HK3-Lab-Team / pytrousse

PyTrousse collects into one toolbox a set of data wrangling procedures tailored for composing reproducible analytics pipelines.
Apache License 2.0
0 stars 1 forks source link

"read_file" and "get_df_from_csv" functions load numerical values as string ones #85

Open lorenz-gorini opened 4 years ago

lorenz-gorini commented 4 years ago

When trousse.dataset.read_file and trousse.dataset.get_df_from_csv functions are used to read a CSV file, they use pandas.read_csv function to parse the CSV file.

By choice, Pandas tries to avoid columns with mixed typed values (https://pandas.pydata.org/pandas-docs/stable/reference/api/pandas.read_csv.html and https://pandas.pydata.org/pandas-docs/stable/reference/api/pandas.errors.DtypeWarning.html), so when a column written in the CSV file contains numbers (int/float) and strings, the column will be loaded in a DataFrame (inside the ._data attribute of Dataset) with a dtype='object'.
The issue derives from the pandas behavior that, whenever a column is loaded from CSV file and its assigned dtype is object, all its values are casted to string.

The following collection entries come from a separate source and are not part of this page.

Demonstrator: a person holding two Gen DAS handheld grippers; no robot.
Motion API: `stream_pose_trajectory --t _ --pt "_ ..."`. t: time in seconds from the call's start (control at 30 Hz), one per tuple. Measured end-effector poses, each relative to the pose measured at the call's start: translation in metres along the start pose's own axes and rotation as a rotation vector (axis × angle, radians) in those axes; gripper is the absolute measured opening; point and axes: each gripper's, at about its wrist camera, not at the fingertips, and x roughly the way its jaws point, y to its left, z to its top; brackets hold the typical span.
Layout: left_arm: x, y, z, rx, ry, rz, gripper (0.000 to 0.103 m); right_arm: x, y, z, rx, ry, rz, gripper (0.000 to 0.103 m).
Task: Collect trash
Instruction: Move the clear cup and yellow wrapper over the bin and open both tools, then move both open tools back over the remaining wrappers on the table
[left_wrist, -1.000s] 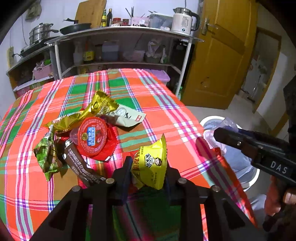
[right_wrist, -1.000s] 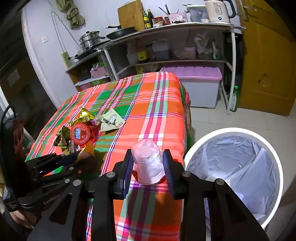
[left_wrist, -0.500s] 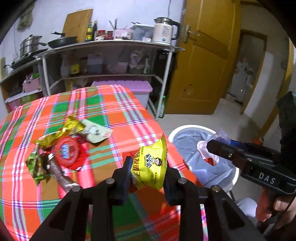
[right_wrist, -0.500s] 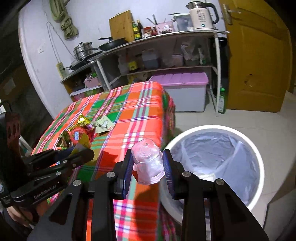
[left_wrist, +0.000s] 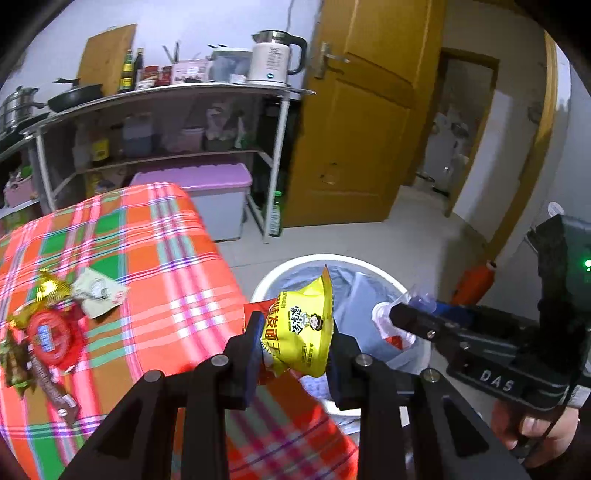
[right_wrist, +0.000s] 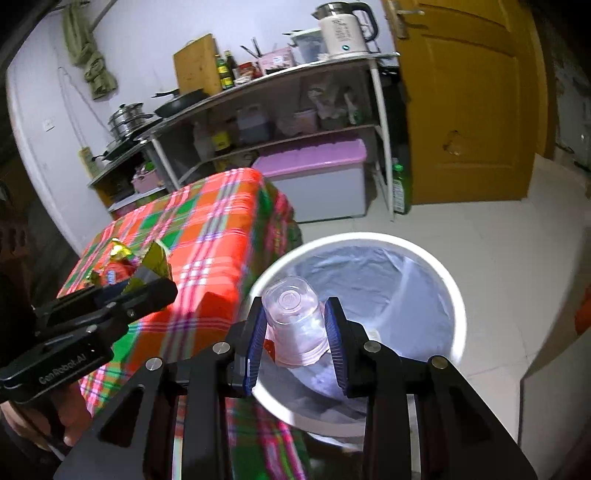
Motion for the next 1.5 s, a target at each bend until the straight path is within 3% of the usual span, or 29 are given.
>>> stream_pose_trajectory --t 0.27,0.67,0.77,0.87,1.07,1.5 --pt "0.039 -0.015 0.002 0.004 0.068 -0.041 0.03 0.008 -0.026 -0.005 0.035 0.026 -0.035 0.033" --pt "0.079 -0.017 0.002 -0.019 0.146 -0.04 0.032 0.034 -0.05 -0.01 0.075 0.079 -0.059 0.034" --pt "0.082 -0.014 0.001 -0.034 0.154 -0.045 0.042 0.037 -0.05 -0.012 0.071 0.088 -0.057 0.035" --pt "0.08 -0.011 0.001 -0.047 0.15 -0.044 0.043 0.037 -0.05 -0.012 0.075 0.087 -0.057 0.041" --pt "0.064 -0.009 0.002 -0.06 0.115 -0.036 0.043 0.025 -0.044 -0.01 0.058 0.056 -0.061 0.041" --pt "-0.013 -0.012 -0.005 -0.047 -0.017 0.022 0.044 -0.021 -0.003 -0.006 -0.02 -0.031 -0.02 0.041"
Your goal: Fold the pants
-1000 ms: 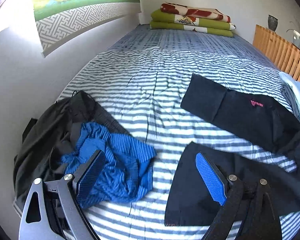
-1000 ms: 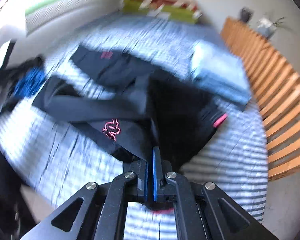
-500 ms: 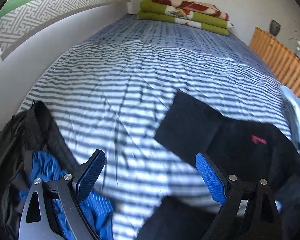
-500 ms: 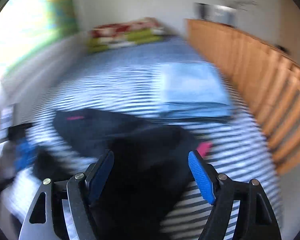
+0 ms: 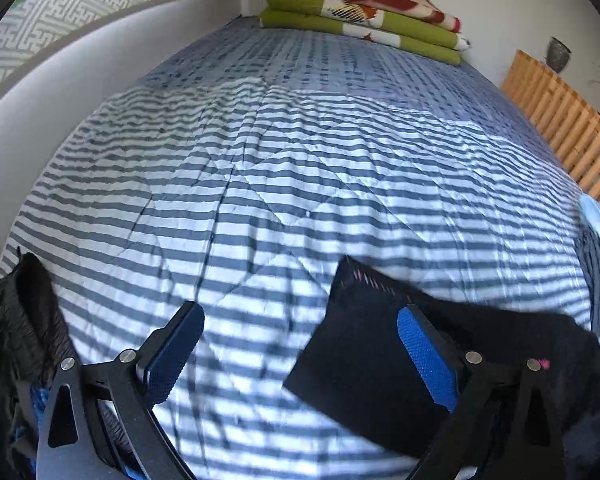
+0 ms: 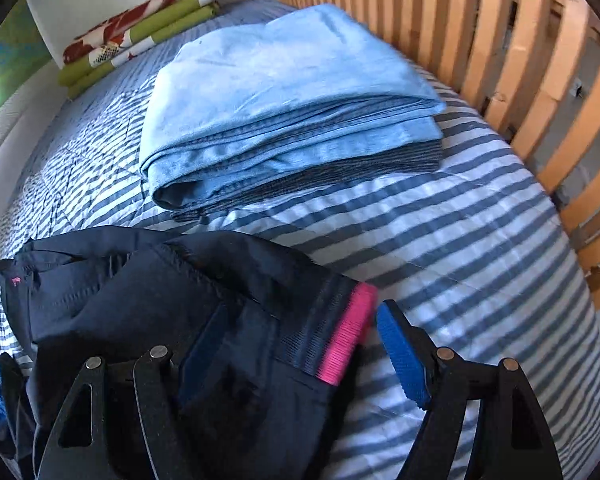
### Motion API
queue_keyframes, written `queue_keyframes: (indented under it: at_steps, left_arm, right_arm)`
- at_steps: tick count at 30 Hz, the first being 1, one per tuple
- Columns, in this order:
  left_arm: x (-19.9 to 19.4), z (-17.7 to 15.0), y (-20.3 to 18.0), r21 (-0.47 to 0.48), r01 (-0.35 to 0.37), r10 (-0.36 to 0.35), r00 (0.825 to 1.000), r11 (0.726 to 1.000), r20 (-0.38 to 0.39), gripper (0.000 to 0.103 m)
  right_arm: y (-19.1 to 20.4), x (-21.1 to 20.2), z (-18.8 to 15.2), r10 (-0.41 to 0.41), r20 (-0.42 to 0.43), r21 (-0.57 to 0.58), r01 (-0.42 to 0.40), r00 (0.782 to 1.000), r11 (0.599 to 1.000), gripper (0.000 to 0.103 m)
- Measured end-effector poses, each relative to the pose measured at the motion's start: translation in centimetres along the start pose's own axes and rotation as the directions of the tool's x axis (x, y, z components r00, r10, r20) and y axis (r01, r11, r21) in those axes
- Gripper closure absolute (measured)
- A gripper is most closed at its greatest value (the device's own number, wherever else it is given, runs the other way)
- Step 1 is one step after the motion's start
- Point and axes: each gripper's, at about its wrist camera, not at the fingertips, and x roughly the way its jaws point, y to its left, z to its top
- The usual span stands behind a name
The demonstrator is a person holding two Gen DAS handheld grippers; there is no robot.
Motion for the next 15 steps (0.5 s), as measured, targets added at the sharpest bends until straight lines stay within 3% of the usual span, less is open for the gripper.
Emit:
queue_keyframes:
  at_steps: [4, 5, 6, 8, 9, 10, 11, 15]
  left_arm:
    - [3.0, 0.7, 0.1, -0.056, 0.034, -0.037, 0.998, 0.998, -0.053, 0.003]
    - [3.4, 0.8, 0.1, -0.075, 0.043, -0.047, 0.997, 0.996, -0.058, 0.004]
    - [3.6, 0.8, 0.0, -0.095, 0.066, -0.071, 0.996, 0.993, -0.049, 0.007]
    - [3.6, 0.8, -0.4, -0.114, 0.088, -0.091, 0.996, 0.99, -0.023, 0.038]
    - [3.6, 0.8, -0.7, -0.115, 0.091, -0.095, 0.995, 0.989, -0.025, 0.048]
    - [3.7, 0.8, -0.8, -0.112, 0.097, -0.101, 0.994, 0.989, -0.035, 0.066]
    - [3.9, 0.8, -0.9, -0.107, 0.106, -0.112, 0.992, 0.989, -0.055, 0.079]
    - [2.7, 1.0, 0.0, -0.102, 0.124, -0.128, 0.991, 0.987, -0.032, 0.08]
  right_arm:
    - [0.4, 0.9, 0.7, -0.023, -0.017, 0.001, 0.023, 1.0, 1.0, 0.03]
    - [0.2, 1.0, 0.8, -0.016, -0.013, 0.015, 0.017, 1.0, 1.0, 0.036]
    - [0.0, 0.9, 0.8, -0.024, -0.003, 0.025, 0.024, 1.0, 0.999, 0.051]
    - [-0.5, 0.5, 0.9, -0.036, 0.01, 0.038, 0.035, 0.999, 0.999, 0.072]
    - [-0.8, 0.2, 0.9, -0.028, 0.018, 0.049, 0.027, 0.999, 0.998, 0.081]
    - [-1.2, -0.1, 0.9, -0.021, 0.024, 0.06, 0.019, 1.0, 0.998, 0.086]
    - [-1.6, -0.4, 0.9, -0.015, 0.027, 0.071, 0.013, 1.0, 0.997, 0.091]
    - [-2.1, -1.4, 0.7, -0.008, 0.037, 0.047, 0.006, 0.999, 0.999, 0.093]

This means that if a CSV is similar to:

,col0,col1
0,1,True
1,1,False
2,0%,True
3,0,True
4,0,True

(where in a integer column there is a typo like 0%), the corresponding DataFrame has:

>>> import pandas as pd
>>> df = pd.read_csv(CSV_PATH)
>>> df['col0'].dtype
'object'

And if we select the first element of column col0, its value will be:

>>> df['col0'][0]
'1'

and its type will be:

>>> type(df['col0'][0])
<class 'str'>

So even pandas function infer_dtype do not recognize that column as a mixed column:

>>> pd.api.types.infer_dtype(df['col0'])
'string'

In conclusion if a column of a CSV file contains at least one value that cannot be interpreted consistently with all the other types (e.g.: a numerical value containing a typo), every value of that column will be interpreted as a string.

My proposal is to add a function inside Dataset.__init__ method that analyzes columns with dtype='object'. For each found column, this function should call the pandas function pd.to_numeric(errors='ignore') (https://pandas.pydata.org/pandas-docs/stable/reference/api/pandas.to_numeric.html), that transforms to float/int each value that can be interpreted as float/int, while leaving the others untouched. This function should transform values like '2.1' and '2' into 2.1 and 2 changing the type of the elements. This would mean that when the Dataset method _columns_type calls the pd.api.types.infer_dtype function, the inferred type will not be 'string', but 'mixed' instead (so that proper and expected inference will be performed).